### What the task asks
For the listing below, how many lines contain the word "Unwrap"? Answer with only that figure.
(Information provided)
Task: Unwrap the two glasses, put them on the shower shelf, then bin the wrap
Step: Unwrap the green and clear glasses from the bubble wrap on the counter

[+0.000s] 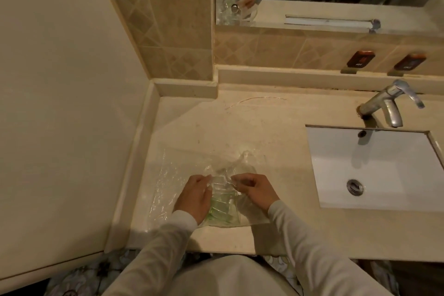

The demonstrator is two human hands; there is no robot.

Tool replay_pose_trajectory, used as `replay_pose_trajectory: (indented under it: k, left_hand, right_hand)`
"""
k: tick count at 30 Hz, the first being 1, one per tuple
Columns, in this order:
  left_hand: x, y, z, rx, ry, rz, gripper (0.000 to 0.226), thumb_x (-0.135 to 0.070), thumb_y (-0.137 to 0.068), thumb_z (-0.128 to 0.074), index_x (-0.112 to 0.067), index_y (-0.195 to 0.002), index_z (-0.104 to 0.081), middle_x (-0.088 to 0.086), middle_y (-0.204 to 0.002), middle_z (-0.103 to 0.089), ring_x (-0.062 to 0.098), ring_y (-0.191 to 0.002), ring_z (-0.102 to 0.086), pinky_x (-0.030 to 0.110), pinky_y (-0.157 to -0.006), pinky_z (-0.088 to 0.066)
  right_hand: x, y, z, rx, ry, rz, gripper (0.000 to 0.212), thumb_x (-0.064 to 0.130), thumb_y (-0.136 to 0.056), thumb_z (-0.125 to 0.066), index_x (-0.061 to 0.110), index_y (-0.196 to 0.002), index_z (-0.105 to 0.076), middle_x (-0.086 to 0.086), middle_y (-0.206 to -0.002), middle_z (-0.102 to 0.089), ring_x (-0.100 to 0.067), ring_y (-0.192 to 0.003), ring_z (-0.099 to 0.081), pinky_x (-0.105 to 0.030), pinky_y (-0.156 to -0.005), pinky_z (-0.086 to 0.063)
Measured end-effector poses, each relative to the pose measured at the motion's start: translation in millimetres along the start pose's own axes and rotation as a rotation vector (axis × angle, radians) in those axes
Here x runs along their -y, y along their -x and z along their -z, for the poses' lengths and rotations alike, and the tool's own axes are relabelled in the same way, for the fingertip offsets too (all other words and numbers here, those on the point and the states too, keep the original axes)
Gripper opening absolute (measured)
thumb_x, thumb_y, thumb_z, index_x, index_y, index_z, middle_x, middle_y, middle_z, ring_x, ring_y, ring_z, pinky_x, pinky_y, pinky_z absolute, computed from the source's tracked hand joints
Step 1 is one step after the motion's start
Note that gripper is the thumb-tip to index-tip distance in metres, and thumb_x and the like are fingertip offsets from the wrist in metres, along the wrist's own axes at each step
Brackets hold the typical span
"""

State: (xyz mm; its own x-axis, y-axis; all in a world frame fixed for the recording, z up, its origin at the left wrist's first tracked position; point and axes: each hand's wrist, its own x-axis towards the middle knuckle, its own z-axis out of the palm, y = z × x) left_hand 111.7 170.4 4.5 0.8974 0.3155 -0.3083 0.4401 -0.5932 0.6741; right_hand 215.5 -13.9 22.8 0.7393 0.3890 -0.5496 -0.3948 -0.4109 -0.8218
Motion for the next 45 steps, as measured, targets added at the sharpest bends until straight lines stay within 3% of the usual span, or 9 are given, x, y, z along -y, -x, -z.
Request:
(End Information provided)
### Task result
2